* _Aim of the exercise_: A faithful copy of the entries is required, with no images in it.

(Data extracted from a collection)
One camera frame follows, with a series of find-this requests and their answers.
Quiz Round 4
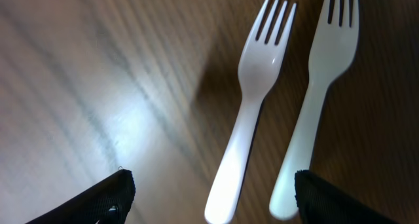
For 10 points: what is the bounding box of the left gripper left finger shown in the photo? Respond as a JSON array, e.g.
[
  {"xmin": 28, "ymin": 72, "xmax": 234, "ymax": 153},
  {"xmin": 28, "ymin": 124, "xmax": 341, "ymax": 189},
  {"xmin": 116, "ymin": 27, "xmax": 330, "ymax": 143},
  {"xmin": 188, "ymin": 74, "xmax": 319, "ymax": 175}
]
[{"xmin": 28, "ymin": 169, "xmax": 136, "ymax": 224}]

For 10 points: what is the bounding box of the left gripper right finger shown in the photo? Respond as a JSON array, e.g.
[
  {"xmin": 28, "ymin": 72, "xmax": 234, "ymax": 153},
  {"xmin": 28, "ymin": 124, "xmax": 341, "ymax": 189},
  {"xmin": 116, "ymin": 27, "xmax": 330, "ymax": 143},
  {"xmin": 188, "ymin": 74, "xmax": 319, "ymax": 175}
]
[{"xmin": 295, "ymin": 170, "xmax": 395, "ymax": 224}]

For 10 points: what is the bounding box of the white plastic fork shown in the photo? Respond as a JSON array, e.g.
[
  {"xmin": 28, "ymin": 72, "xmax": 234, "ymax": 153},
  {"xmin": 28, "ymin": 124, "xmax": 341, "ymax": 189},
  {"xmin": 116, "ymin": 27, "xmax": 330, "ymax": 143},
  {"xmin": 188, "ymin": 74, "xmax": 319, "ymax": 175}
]
[
  {"xmin": 204, "ymin": 0, "xmax": 297, "ymax": 223},
  {"xmin": 269, "ymin": 0, "xmax": 359, "ymax": 221}
]

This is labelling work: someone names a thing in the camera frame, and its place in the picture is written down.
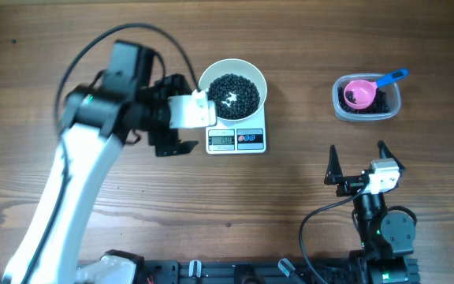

* _Answer to this problem_:
One camera frame follows, with a series of find-this requests and their answers.
Quiz Round 4
For 10 points: what is the bounding box of the left gripper left finger shown in the photo? Respond as a JSON array, e.g.
[
  {"xmin": 28, "ymin": 72, "xmax": 234, "ymax": 153},
  {"xmin": 28, "ymin": 124, "xmax": 341, "ymax": 189},
  {"xmin": 116, "ymin": 27, "xmax": 330, "ymax": 143},
  {"xmin": 188, "ymin": 74, "xmax": 319, "ymax": 175}
]
[{"xmin": 28, "ymin": 169, "xmax": 136, "ymax": 224}]

For 10 points: what is the bounding box of the left gripper right finger shown in the photo? Respond as a JSON array, e.g.
[
  {"xmin": 28, "ymin": 72, "xmax": 234, "ymax": 153},
  {"xmin": 28, "ymin": 124, "xmax": 341, "ymax": 189},
  {"xmin": 116, "ymin": 27, "xmax": 330, "ymax": 143},
  {"xmin": 188, "ymin": 74, "xmax": 319, "ymax": 175}
]
[{"xmin": 295, "ymin": 170, "xmax": 395, "ymax": 224}]

For 10 points: what is the bounding box of the white plastic fork shown in the photo? Respond as a JSON array, e.g.
[
  {"xmin": 28, "ymin": 72, "xmax": 234, "ymax": 153},
  {"xmin": 28, "ymin": 124, "xmax": 341, "ymax": 189},
  {"xmin": 116, "ymin": 27, "xmax": 330, "ymax": 143},
  {"xmin": 188, "ymin": 74, "xmax": 319, "ymax": 175}
]
[
  {"xmin": 204, "ymin": 0, "xmax": 297, "ymax": 223},
  {"xmin": 269, "ymin": 0, "xmax": 359, "ymax": 221}
]

This is labelling work: someone names a thing in the camera frame, and its place in the picture is written down.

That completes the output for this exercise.